If a developmental or heritable defect in this controlling system exists, then differentiation and migration of cells may be aberrant or incomplete. Cellular morphology and functionality might be expressed overabundantly or inadequately. Such cells or tracts of cells are laid down in the migratory pathway of fetal organogenesis (forming the organs) across the posterior pelvic floor, although location anywhere might be possible, depending on the degree of aberrant differentiation or migration. These cells may be endometrium-like initially, or may possess the ability to undergo metaplasia into endometriosis after puberty. Arrest of migration across the posterior pelvis would conveniently explain the observation that endometriosis is most commonly and predictably found in the cul-de-sac, uterosacral ligaments, and medial broad ligaments.

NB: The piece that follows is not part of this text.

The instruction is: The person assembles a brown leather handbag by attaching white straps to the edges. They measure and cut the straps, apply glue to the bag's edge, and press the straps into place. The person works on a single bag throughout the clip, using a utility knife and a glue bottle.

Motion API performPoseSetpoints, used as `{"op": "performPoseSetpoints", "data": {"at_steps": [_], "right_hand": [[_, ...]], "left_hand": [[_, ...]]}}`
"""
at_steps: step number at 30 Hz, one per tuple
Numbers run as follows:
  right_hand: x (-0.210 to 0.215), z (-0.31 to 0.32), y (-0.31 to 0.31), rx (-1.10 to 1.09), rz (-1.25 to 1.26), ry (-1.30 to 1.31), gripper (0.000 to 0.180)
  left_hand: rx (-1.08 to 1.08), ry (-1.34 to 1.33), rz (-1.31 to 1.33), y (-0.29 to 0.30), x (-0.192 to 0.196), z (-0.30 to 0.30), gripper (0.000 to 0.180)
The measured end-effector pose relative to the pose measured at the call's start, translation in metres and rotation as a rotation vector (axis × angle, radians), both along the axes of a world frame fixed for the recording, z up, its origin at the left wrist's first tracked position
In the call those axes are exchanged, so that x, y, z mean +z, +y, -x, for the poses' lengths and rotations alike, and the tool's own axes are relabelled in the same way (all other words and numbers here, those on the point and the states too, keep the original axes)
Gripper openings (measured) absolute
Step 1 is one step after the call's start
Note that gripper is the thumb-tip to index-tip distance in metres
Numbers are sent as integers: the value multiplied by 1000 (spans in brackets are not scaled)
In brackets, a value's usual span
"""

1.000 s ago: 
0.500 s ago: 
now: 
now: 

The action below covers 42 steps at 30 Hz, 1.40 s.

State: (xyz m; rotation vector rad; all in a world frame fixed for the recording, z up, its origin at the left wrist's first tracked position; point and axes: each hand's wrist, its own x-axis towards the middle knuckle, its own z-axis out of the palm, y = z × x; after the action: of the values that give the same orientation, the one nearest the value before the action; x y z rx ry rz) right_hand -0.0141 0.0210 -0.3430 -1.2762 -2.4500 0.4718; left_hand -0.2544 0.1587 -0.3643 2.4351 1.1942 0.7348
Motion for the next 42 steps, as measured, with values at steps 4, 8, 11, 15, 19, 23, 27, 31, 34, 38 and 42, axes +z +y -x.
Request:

Abnormalities of the fetal development control system may be preserved into adult life, giving rise to detectable abnormalities of the adult immune system. The degree of residual abnormality of the adult immune system may control the aggressiveness of the endometriosis that develops, with the result that some patients may develop invasive disease or adhesions, while most do not. The competence of the adult immune system might be impaired by exposure to environmental toxins (e.g. Dioxin), with endometriosis emerging as a possible result, as occurs in experimental laboratory primates, and endometriosis in male bladder or prostate in later life during estrogen treatment of advanced prostate cancer.

Hematogenous metastasis of endometriosis
This theory has been proposed to explain remote occurrence of the disease. According to this theory , exfoliated endometrial cells are swept into the venous drainage of the uterus, with subsequent deposition possible anywhere in the body. Venous blood draining from the uterus must pass through the capillary bed to the lungs. Therefore, hematogenous spread should also result in a high rate of secondary pulmonary endometriosis unless there exists a high rate of occurrence of atrial or ventricular septal defects exists, among patients with extrapelvic endometriosis. Since neither pulmonary endometriosis nor cardiac atrial or ventricular septal defects have been reported to be more frequent in patients with endometriosis, hematogenous spread remains speculative.

Theory of lymphatic spread
This theory has been supported by the finding of endometriosis in lymph nodes, although the number of reported cases is quite small compared with the number of women with endometriosis. Endometriosis in lymph nodes, however, could plausibly be explained equally by a developmental process that resulted in embryonic deposition of endometriosis in lymph nodal tissue.

Genetic Predisposition
Multicenter studies conducted by Stephen Kennedy, M.D. Professor at Oxford University show that first degree relatives of women with endometriosis are more likely to develop endometriosis. And when there is a hereditary link, the disease tends to be worse in the next generation. Chattanooga Women’s Laser Center is one of the participating study centers for the genetic predisposition factors in endometriosis.